Required work ->
Beginning with the line that contains "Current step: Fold", output each line below exactly through the last one, both included, and nothing else.

-- Provided data follows --

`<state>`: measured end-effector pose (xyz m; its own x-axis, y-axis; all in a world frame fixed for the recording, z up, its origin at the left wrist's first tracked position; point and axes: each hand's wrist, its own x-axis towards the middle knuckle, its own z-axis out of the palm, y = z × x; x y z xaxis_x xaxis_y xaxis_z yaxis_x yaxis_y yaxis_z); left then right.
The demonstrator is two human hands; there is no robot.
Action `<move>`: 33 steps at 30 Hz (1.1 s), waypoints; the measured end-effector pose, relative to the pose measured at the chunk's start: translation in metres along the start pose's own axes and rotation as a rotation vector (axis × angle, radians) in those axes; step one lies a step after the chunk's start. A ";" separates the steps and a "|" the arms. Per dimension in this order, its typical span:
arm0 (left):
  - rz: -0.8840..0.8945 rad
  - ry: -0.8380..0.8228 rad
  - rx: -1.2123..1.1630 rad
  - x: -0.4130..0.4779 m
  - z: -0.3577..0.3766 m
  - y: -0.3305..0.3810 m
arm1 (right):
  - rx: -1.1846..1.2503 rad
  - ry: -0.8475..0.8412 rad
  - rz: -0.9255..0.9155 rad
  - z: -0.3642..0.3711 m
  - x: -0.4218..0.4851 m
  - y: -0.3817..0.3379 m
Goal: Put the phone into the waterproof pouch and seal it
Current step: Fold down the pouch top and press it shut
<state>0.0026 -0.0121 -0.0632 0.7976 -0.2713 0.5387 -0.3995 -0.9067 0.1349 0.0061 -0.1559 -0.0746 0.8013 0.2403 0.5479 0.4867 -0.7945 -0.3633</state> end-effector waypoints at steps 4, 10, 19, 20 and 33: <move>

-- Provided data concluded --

Output below ->
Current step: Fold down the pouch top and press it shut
<state>0.0026 -0.0121 -0.0632 0.7976 -0.2713 0.5387 -0.3995 -0.9067 0.1349 0.0061 -0.1559 -0.0746 0.8013 0.2403 0.5479 0.4867 -0.7945 -0.3633</state> end-effector waypoints at steps 4, 10, 19, 20 and 33: <move>

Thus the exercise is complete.